Zazuu is a money transfer marketplace enabling people to see and compare the best rate and fees for their remittance. Aiming to be the world’s first end-to-end money transfer marketplace, it uses an automated, programmatic computer program to interpret data across a range of platforms to identify the best market rate for customers.
Kay Akinwunmi, 33, was born in Lagos, Nigeria and moved to the UK aged 8. Kay studied computing at Southwark College and London Southbank University. After university he worked as a consultant for tech start-ups and global brands such as Sky and the UK Labour Party. Growing up, he witnessed the expense and inconvenience his mother endured sending money from London to Lagos, and in 2016 Kay built a remittance bot to identify the best money transfer rates between the UK and Nigeria. This was the beginning of the Zazuu solution, and Kay’s speciality is helping build modern software applications to serve millions of customers.

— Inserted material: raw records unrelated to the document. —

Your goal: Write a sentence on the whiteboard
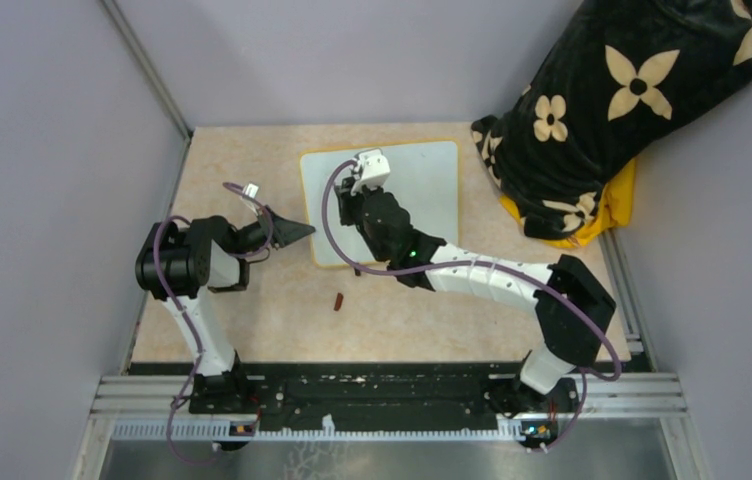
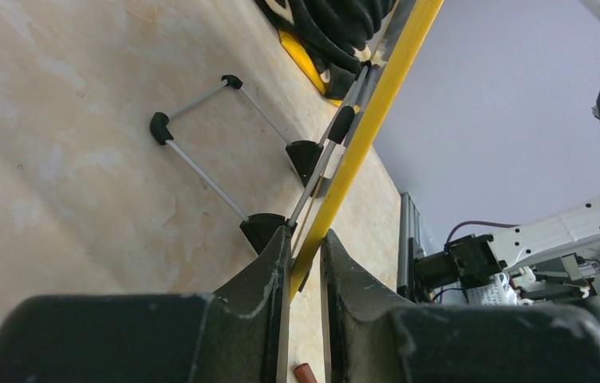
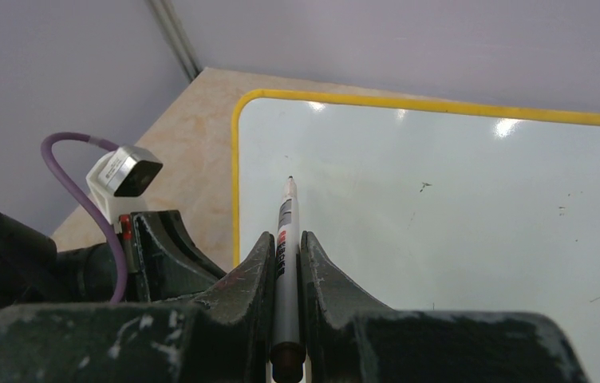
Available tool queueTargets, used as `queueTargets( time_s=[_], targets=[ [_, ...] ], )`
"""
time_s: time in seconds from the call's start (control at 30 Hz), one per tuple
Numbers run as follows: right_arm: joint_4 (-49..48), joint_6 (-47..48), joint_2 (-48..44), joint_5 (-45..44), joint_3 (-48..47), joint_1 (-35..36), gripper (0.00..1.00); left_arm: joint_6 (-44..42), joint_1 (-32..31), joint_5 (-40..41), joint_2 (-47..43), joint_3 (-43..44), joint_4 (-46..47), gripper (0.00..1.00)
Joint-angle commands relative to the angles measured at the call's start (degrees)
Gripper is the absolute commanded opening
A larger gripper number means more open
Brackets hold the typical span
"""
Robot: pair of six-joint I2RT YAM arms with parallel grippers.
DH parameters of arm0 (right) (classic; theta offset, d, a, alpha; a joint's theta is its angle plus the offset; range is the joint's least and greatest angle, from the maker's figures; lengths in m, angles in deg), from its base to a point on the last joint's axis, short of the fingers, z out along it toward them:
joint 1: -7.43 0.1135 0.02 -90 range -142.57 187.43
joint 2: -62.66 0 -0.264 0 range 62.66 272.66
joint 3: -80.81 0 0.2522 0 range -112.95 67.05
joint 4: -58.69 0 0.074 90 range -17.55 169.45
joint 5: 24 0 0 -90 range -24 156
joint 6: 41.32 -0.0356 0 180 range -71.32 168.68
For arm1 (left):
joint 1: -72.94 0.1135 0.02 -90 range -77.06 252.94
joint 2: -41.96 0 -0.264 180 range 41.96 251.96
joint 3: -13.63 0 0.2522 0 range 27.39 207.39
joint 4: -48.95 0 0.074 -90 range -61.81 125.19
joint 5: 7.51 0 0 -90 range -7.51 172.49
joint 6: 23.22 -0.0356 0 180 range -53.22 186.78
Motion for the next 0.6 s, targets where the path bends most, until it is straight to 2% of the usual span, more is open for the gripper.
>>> queueTargets(
  time_s=[0.0,0.57],
  targets=[
    [-4.49,0.45,1.0,-0.86,-3.17,0.05,0.0,-0.51,-0.34,0.86,0.38,-0.95,14.13,0.0],
    [-5.3,-2.01,4.12,-0.06,-5.25,-2.13,0.0,-1.09,-0.34,1.35,-0.05,-1.15,14.09,0.0]
  ],
)
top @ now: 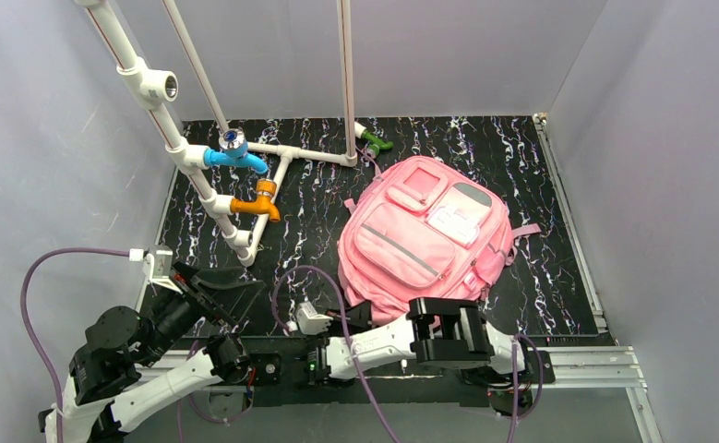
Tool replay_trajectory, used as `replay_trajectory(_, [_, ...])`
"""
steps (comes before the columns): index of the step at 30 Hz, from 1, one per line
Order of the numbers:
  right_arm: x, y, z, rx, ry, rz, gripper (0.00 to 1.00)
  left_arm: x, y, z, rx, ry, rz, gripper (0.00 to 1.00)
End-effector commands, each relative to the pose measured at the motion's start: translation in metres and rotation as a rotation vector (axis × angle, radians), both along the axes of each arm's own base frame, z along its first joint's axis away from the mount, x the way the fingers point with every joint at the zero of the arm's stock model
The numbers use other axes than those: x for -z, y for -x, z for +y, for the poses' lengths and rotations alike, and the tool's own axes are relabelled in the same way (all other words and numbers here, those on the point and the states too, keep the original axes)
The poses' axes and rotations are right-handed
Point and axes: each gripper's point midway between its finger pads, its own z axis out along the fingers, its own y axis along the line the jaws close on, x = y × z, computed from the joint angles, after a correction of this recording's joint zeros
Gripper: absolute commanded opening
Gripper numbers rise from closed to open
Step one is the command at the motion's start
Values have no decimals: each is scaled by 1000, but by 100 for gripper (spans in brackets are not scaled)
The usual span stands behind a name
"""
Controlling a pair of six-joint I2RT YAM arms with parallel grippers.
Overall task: Pack the student bag
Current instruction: Adjust the student bag at the center of the board.
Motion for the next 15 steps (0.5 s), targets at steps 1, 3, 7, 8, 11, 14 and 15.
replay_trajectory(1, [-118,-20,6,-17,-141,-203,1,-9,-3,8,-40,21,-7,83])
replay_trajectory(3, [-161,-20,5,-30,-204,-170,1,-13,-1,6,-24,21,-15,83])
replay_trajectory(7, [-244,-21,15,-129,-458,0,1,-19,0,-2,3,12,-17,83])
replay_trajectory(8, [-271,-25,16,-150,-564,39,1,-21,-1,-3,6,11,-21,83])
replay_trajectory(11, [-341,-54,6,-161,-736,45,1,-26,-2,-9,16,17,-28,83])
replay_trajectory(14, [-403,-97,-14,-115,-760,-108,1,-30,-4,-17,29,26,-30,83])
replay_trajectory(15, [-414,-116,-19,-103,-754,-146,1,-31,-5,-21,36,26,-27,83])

For our global audience, can you explain what the digital and fintech landscape across the globe currently looks like
We are seeing more divergence happening in which different sectors are coming together on one platform to give end-users a one-stop shop for all their needs. This could range from banking to entertainment, to healthcare. Open Banking and the API economy has been pivotal in this regard not just as a regulation, or a technology, but as a principal, democratising banking and enabling customers to access superior products and services
How does this alter in your country?
Nigeria, like many parts of Africa is experiencing a fintech boom, in which a young, underbanked population can use fintech to access finance more affordably, and create API and cloud backed business models utilising the high mobile phone penetration in the country. And yet Africa is the most expensive continent to send money to, and I’m hoping to change that. Divergence is yet to happen on a grand scale across vertical markets in Nigeria, but we are seeing the gradual digitisation of a multitude of sectors in the country.
How have you developed your subject matter expertise and helped to share it across in your base country?
I saw first-hand the difficulties of sending money to and within Africa. After studying computing, I was able to build a fairly simple price comparison bot to identify the best rates for a money transfer between the UK and Nigeria. The next step has been a marketing challenge, creating a brand the African diaspora could recognise, trust and use, and this has been managed by creating a team in London and Lagos to build our customer service offering.
What are future trends and predictions you see happening in your country?
The Nigerian fintech industry is positioned for growth in payments, investments, lending, and wealth management. In Nigeria in the last 10 years, the payments sub-sector has experienced the fastest growth accounting for over 30 per cent of market solutions and 15 per cent of banking revenue pools in the country. Cryptocurrency is also likely to grow in Nigeria. In May 2020, Nigeria had the highest trading volume in one week in Africa at $7.2 million. Applications like Cryptofully facilitates global remittances to Nigerian bank accounts using bitcoin. We are likely to see more applications like Cryptofully enabling cryptocurrencies to move money. Insurtech is also likely to increase. Insurance penetration in Nigeria has been estimated to be less than 1%. Meanwhile, mobile phone penetration is estimated to be over 70%. While the low penetration rate indicates a huge potential for the growth of the insurance industry, the high mobile phone penetration in the country will enable the penetration of more insurance products, delivered faster and more effectively.
Any advice or recommendations you would give to other future fintech companies and entrepreneurs based in the MEA region?
The African Continental Free Trade Area Agreement (AfCFTA) will not solve the problem of having a range of local currencies and exchange rates in Africa. Yet a high mobile penetration rate in the region and an increasingly tech-savvy population will enable fintechs to create joined-up payment and customer service solutions. If you are prepared to find the most affordable, most user-friendly, app-based solutions for your customers, then you will have an opportunity to access a ready market. It’s important not to think of a region such as Africa as a homogenous unit, but a collection of very different cultures and your marketing and customer solutions must be locally relevant and responsive.